One of the largest factors giving me confidence in the likelihood of a KSWS turnaround has been the action of insiders who I hold in very high regard. In the last 3 months, CEO Steven Nichols and CFO George Powlick have bought 245,000 shares of KSWS shares at prices from $9.76 to $10.85. I believe Steven and George are very shareholder friendly and possess a better understanding of KSWS than anyone else (both been at KSWS for over 20 years). Therefore, I am very encouraged by these material insider buys (George Powlick almost doubled his stock ownership with these purchases). If anyone has special insight into whether KSWS will succeed in turning the brand around, it is Steven and George.

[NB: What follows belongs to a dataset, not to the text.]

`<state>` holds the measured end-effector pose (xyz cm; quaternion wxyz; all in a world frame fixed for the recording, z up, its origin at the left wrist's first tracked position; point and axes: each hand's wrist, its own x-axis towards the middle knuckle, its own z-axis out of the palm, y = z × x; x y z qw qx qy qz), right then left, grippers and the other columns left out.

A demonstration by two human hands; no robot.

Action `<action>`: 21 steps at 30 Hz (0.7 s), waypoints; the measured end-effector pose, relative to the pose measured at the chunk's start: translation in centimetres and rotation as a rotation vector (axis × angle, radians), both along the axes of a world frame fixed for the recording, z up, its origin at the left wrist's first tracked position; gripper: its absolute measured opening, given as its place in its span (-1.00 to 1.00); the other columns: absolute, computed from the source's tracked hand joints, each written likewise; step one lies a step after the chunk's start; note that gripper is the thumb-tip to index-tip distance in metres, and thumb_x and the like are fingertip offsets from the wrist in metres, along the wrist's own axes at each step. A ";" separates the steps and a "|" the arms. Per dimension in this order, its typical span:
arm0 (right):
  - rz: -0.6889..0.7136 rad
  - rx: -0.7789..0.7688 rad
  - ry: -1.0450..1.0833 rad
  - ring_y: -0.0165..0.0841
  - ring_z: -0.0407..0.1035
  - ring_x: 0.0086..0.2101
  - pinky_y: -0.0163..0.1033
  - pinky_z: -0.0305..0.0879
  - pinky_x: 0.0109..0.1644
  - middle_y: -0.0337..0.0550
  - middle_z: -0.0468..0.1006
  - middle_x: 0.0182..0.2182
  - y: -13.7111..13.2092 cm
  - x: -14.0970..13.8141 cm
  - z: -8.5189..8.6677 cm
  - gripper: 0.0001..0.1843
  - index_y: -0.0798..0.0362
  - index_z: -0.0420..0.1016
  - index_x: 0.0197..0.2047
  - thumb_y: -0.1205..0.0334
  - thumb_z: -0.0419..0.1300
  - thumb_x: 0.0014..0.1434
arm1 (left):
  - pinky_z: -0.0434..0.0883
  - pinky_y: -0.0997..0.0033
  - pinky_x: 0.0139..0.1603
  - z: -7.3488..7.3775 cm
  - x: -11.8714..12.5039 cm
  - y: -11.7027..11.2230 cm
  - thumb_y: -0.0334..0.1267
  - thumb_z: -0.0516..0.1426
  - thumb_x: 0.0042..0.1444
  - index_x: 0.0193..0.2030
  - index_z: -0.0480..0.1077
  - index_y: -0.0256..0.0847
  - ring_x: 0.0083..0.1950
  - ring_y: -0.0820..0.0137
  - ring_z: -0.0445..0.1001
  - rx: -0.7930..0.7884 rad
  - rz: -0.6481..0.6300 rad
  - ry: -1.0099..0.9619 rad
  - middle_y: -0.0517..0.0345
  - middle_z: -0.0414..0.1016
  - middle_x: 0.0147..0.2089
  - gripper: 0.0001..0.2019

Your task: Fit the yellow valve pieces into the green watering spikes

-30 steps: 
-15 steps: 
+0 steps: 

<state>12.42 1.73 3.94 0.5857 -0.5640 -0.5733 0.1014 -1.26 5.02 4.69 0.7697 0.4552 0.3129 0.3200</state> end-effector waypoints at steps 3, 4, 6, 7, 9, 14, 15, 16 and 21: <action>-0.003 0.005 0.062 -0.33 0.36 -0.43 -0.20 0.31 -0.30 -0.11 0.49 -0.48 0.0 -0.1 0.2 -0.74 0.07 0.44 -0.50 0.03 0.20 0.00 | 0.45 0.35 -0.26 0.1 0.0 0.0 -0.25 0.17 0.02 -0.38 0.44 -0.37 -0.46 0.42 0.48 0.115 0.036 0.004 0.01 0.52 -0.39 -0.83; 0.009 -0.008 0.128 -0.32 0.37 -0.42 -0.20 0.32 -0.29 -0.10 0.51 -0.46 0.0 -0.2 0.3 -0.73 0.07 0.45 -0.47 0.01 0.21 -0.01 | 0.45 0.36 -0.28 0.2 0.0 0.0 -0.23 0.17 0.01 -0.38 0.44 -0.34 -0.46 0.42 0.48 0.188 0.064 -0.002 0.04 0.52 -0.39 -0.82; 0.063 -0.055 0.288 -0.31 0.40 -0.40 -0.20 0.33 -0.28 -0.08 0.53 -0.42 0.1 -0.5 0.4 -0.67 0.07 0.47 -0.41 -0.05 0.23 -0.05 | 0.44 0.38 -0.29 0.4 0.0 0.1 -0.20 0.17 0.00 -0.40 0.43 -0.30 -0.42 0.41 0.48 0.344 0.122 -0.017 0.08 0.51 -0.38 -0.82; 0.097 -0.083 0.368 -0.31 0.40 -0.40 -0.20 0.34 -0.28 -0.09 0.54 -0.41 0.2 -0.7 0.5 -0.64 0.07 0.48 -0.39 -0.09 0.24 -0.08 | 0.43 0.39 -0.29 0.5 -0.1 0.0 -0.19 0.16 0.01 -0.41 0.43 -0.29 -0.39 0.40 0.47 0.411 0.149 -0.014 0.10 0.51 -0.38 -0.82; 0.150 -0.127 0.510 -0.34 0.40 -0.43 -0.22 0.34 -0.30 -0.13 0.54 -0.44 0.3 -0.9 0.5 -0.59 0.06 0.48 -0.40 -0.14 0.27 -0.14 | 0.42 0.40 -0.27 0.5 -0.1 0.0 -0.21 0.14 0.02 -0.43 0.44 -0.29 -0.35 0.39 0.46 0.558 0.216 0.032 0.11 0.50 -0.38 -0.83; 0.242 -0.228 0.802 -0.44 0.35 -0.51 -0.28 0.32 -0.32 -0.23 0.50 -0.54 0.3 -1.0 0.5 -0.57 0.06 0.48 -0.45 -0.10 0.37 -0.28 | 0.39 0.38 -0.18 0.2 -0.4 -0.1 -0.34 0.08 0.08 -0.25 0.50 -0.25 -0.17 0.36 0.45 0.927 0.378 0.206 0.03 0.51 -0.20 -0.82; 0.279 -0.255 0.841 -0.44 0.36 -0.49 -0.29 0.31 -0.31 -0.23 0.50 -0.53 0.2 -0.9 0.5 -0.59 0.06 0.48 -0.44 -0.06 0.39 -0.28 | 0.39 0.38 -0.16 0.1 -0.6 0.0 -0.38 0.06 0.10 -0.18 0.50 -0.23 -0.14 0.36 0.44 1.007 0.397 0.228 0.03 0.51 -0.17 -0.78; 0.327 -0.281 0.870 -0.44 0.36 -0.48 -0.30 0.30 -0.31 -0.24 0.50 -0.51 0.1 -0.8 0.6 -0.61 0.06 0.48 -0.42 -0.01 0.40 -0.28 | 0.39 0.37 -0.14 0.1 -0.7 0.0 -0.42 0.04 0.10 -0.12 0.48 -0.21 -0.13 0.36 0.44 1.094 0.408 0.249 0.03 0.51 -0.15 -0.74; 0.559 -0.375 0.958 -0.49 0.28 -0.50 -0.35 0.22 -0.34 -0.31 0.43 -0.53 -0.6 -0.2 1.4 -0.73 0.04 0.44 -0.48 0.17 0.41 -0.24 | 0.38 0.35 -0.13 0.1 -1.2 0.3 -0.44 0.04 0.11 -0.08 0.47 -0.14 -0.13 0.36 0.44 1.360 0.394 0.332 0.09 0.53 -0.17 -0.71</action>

If KSWS fails to turn the business, the stock will clearly decline. However, KSWS has a very strong balance sheet (over $4.50 per share of net cash). While the company has burnt some cash this year, much of that burn was due to the company's marketing investment to support the attempted turnaround and the company could be run near cash flow breakeven at current revenue levels if necessary. For a company like this, I believe some share price support should exist near tangible book value (~$7.50 per share at the end of the year as the company will burn some cash during H2 2010), an assertion I believe is supported by KSWS's trading during this period of weakness. Thus, at current share prices, I believe downside is ~$4 per share. However, if the K-Swiss brand is completely unsalvageable (which I don't believe but is possible), then the company could continue to whither away in which case LT downside would certainly be more material.

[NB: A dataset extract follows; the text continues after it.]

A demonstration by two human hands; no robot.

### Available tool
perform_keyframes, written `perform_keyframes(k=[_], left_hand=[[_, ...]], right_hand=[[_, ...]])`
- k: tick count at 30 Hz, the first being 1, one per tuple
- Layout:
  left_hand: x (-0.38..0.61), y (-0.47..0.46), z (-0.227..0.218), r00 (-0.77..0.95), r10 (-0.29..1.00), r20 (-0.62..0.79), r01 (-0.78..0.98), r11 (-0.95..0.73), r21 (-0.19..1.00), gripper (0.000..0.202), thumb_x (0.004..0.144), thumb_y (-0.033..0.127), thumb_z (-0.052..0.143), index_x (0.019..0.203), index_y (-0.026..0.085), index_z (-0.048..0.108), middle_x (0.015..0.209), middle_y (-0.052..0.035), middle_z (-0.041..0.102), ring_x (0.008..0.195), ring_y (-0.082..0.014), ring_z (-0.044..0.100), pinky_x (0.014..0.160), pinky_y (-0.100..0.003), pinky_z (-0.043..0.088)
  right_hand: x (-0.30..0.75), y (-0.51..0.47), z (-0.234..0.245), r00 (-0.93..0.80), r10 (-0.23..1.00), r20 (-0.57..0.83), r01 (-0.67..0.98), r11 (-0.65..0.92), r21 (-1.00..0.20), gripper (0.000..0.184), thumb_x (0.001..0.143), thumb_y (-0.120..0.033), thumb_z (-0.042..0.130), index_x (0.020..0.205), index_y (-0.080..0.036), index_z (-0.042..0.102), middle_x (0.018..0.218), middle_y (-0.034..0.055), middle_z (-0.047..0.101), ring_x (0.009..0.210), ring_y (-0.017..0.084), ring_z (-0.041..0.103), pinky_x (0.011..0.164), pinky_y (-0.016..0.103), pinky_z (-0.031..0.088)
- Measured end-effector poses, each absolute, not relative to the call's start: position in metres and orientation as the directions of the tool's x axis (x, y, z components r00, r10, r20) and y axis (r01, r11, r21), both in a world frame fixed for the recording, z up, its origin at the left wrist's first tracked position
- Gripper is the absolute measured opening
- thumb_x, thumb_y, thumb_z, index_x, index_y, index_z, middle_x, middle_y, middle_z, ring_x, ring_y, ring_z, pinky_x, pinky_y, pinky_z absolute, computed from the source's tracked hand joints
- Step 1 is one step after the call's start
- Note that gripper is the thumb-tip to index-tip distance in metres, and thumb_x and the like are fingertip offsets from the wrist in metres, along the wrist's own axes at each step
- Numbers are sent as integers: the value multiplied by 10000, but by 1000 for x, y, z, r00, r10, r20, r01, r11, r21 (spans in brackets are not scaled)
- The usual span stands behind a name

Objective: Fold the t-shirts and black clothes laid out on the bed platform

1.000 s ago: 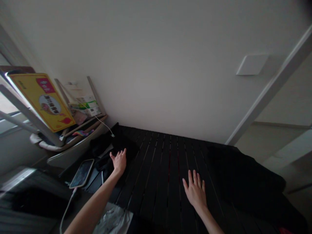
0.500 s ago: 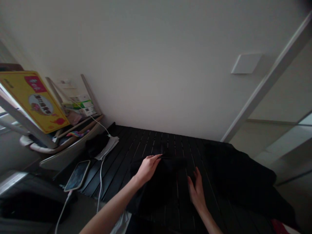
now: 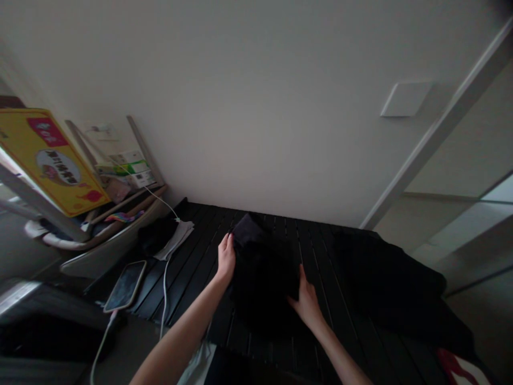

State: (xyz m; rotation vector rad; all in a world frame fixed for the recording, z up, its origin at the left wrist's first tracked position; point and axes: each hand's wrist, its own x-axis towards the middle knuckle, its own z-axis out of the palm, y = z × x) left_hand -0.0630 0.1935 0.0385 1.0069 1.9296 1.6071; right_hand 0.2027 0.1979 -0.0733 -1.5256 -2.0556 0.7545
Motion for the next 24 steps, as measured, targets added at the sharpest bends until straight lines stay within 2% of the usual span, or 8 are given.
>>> perform_keyframes(k=[3,5,9,12,16,19,21,24], left_hand=[[-87,188,17,-719,695,11,252,246,936,448,949,300,277,1303,97,462,1314,-151,555,1249,-221,499,1063,-339,372],[-96,179,8,-737,673,-60,249,353,902,492,918,241,324,1386,90,338,1318,-162,549,1255,-226,496,1053,-354,380],[-90,158,9,-725,679,-114,294,455,840,746,830,214,475,1469,89,111,1429,-196,429,1341,-268,391,1071,-406,345],[-66,151,28,-582,808,94,534,293,793,750,828,224,486,1484,203,124,1550,-110,249,1435,-258,183,1134,-458,215],[-27,153,49,-129,959,251,772,-61,632,839,790,281,592,1489,305,129,1566,-32,232,1453,-242,87,1131,-454,194],[-7,158,46,51,993,110,855,-101,508,813,713,235,667,1441,282,308,1464,-60,434,1385,-266,302,1100,-438,245],[-4,158,37,82,997,6,905,-77,419,524,723,164,629,1236,243,564,1214,-57,651,1189,-229,541,1047,-374,318],[-16,154,26,-23,999,-25,940,30,341,252,742,83,555,925,194,689,951,-67,728,981,-213,651,963,-333,384]], right_hand=[[200,194,-68,-252,967,-49,820,186,-541,492,778,-217,491,1270,-219,487,1229,118,614,1130,280,586,906,449,411],[202,195,-53,-258,966,-14,822,212,-529,318,822,-240,469,1124,-221,568,1089,86,682,1033,262,634,887,434,411],[211,202,0,-215,916,340,763,375,-526,274,902,-325,414,1081,-210,586,1036,90,684,1003,247,629,966,460,374],[213,203,49,-176,823,540,648,510,-566,305,924,-350,403,1135,-213,576,1079,98,637,1043,232,599,976,421,409],[211,189,104,-217,729,649,470,661,-585,279,923,-318,448,1164,-244,567,1084,75,603,1073,214,579,952,383,456],[214,178,129,-222,647,729,425,737,-525,255,902,-264,501,1145,-245,576,1070,67,603,1083,222,570,955,404,453],[223,177,137,-137,600,788,468,740,-482,257,888,-237,517,1136,-232,585,1057,72,603,1069,228,571,947,414,452],[246,187,141,32,522,852,622,657,-426,247,873,-209,511,1094,-195,621,1025,91,602,1020,239,571,936,430,445]])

On the other hand, I think KSWS could provide material upside if the busienss turns. Because I believe upside is difficult to estimate with precision, I have purposely excluded talking about specific revenue estimates for KSWS's turnaround initiatives. However, I believe a sensitivity analysis based on historical numbers can provide a framework for understanding the potential returns if the turnaround is successful. For example, if KSWS revenues return to $500mln and a 20% margin (historical levels), the KSWS would be worth $27 at 8x EBIT. Below is a table showing the implied share price at 8x EBIT under a variety of sales and EBIT margins as well as the company's performance under prior strong periods. I do not believe there is anything that would preclude KSWS from returning to previous levels of profitability if revenues rebounded.
|KSWS Share Price Sensitivity|
|Revenues||350||$ 15||$ 17||$ 18||$ 20|
|400||$ 16||$ 18||$ 20||$ 23|
|450||$ 17||$ 20||$ 22||$ 25|
|500||$ 19||$ 22||$ 24||$ 27|
|550||$ 20||$ 23||$ 26||$ 29|
|600||$ 22||$ 25||$ 28||$ 32|
Overall, due to the potential turnaround, an investment in KSWS appears to have ~$4 of downside and ~$10-20 of upside if this turnaround which I believe is an attractive risk reward.